Back in Glasgow she joined a show at The Metropole Theatre as a dancer in an eight-girl chorus-line and toured Scotland and England. Then another with Ireland on the itinerary. "The theatre family was very close. We were more strictly monitored than some of the girls I met while working at odd jobs between gigs."

But after a decade the zest for dancing was fading: hard work, poor pay; crummy theatres; bad digs; a broken romance. It was time for a change. Conni got an office job.

Her parents had closed the Ramon Studio and were back to being Jack and Dolly Adams, caring for an aging relative in Edinburgh with Conni’s young sister Dorri. Her brothers were in the Merchant Navy. It was time for an even bigger change… Canada!

Ads were luring immigrants to resettle here. She applied, was accepted, and secure in the knowledge that she had a home to come back to, Conni set sail for Toronto.

She was not impressed. But she found work in a bank, lodged with a nice family and made friends. Through them she met, then married, a fellow Scot, Michael Attwell, and settled in to Canadian life. Their family expanded: Julie, Michael, Janice, and Graham. Her sister Dorri joined them in Canada. Show business became a fading memory.

Janice was born with Down Syndrome and Conni became actively involved with her schooling and with Special Needs groups. "Mike and I managed to get to Scotland several times. We alternated, each taking two kids to visit grandparents and families. Mum came to visit but Dad never made it, he died at 61."

As the children developed their own lives, Conni finally made time for a drama group. "Workshop 50. Oh, the joy of being back on stage, I even had a stint at directing."

In 1981 her marriage ended, and with Janice, she moved to Oakville and a radio station job. Her growing daughter was able to work with Arc Industries, a program for special needs adults, and to even navigate the transit system. The other children were starting their own families. Both sons lived in BC.

In 1993 Conni visited the coast. "I felt an instant connection, it was like Scotland."

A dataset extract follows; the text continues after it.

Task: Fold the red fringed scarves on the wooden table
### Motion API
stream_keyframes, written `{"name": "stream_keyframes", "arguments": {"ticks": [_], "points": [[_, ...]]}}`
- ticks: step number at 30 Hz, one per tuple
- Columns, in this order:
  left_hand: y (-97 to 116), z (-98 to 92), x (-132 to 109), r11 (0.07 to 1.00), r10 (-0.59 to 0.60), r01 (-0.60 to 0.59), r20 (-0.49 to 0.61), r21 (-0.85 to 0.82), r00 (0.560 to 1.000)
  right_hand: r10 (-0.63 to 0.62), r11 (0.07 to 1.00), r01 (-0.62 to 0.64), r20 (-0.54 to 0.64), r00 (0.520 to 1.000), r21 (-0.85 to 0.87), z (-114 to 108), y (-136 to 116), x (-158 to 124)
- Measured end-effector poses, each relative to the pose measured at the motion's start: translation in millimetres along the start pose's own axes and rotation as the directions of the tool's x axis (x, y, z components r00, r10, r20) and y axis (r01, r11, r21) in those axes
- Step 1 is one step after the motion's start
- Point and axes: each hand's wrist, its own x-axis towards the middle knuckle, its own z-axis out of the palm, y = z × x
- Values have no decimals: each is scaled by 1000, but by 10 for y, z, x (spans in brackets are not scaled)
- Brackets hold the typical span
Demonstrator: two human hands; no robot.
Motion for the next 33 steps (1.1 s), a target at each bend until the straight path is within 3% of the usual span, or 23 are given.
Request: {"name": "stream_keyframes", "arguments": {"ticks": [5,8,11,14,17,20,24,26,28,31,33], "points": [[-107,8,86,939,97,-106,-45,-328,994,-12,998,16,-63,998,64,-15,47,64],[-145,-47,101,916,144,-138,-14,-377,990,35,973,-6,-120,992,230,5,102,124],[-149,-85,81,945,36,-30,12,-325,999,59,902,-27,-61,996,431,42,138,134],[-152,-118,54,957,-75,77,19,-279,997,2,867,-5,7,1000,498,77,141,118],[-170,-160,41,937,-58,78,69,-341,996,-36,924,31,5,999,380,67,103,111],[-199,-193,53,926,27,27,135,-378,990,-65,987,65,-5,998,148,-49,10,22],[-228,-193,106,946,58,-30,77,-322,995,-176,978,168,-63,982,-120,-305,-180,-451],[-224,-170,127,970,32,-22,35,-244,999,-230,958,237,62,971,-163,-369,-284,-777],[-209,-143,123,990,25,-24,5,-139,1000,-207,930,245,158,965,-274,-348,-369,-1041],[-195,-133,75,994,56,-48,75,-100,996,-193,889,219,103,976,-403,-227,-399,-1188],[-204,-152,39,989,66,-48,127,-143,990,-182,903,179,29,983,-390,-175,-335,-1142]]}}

She checked out facilities for Janice, was encouraged, and with enthusiastic family support, made the move to Sidney.

"We had a wonderful reception there. The facility met all Janice's needs. However, in time, it was decided that since both women were aging, the thirty-one year old Janice would benefit from life in a group home. "I was devastated but it proved to be the correct move."

Suddenly the always busy Conni had time on her hands. She floundered, then, on a March day in 1996, she took a carriage ride through James Bay and found her new destiny. This July she celebrates her twentieth year as a James Bay resident.

She joined SCEO (Senior Citizens Entertainment Pool): "A flashback to my Variety days." That led to acting (Masques, Target, Langham Court Theatres.) "I was back in my comfort zone." She signed with an agent and was booked for film extra spots, photo shoots, and commercials. A shoot for United Way ended up with Conni's picture on BC Transit busses. "That brought on the giggles every time I saw one pass." She's appeared in ads and brochures for retirement homes and has one currently running for NexGen Hearing with another photo shoot on her agenda. "It's a hobby now, a creative outlet that keeps me in the loop, active."

And of course there's family, with five grandchildren and two great grands. Janice is fifty-four and doing well. Sister Dorri and her husband live in the same James Bay building as Conni.

As for the aforementioned Cooking with Conni column, she's quick to say, "I'm not a cook or a chef, I just collect recipes. The best thing I did was volunteering as a receptionist at the Beacon fifteen years ago. The little paper has grown so much, widened my horizons. It's a lifesaver for me, a reason to get up, to use my mind, to meet wonderful people."

Anyone who has heard the wee burr in her cheery voice when she greets them at the office would likely agree that it is the Beacon that benefits most from this James Bay gem.